→ **Problem statement**:
Give the listing again, word for word.

-- -- --

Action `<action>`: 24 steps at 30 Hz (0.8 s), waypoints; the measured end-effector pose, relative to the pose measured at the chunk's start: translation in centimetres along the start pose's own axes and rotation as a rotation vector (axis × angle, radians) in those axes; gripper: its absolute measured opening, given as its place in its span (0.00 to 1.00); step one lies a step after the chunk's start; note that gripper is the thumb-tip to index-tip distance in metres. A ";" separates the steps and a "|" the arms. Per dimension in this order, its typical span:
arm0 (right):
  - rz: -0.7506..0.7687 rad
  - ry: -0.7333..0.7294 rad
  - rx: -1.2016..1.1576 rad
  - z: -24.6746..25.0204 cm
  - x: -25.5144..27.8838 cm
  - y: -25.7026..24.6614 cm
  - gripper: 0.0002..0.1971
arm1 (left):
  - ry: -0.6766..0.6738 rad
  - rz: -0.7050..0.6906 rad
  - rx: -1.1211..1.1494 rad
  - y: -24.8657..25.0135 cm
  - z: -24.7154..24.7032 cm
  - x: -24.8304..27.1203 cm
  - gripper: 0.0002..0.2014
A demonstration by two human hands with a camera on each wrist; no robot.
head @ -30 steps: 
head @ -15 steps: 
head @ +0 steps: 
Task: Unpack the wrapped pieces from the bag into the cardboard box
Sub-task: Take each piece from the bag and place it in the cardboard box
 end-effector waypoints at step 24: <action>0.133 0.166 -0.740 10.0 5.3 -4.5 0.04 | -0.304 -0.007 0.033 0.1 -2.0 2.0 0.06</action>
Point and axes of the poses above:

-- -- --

→ **Worked solution**:
Action `<action>`: 24 steps at 30 Hz (0.8 s), waypoints; the measured end-effector pose, relative to the pose measured at the chunk's start: translation in centimetres along the start pose's own axes and rotation as a rotation vector (axis × angle, radians) in those axes; gripper: its absolute measured opening, given as its place in its span (0.00 to 1.00); step one lies a step after the chunk's start; note that gripper is the thumb-tip to index-tip distance in metres. A ";" separates the steps and a "|" the arms. Per dimension in this order, its typical span:
arm0 (right):
  - rz: -0.7506..0.7687 rad
  - ry: -0.7333..0.7294 rad
  - rx: -1.2016..1.1576 rad
  - z: -24.6746..25.0204 cm
  - x: -25.5144..27.8838 cm
  - y: -25.7026..24.6614 cm
  - gripper: 0.0002..0.1971
arm1 (left):
  - ry: -0.6766..0.6738 rad
  - rz: -0.7050..0.6906 rad
  - rx: -1.1211..1.1494 rad
  - y: -24.8657..25.0135 cm
  - z: -24.7154..24.7032 cm
  - x: -24.8304..27.1203 cm
  - gripper: 0.0002..0.2014
A demonstration by two human hands with a camera on each wrist; no robot.
head @ -30 steps: 
head @ -15 steps: 
head @ +0 steps: 
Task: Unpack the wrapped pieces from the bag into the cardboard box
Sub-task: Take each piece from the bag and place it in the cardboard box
 end-effector waypoints at step 24: <action>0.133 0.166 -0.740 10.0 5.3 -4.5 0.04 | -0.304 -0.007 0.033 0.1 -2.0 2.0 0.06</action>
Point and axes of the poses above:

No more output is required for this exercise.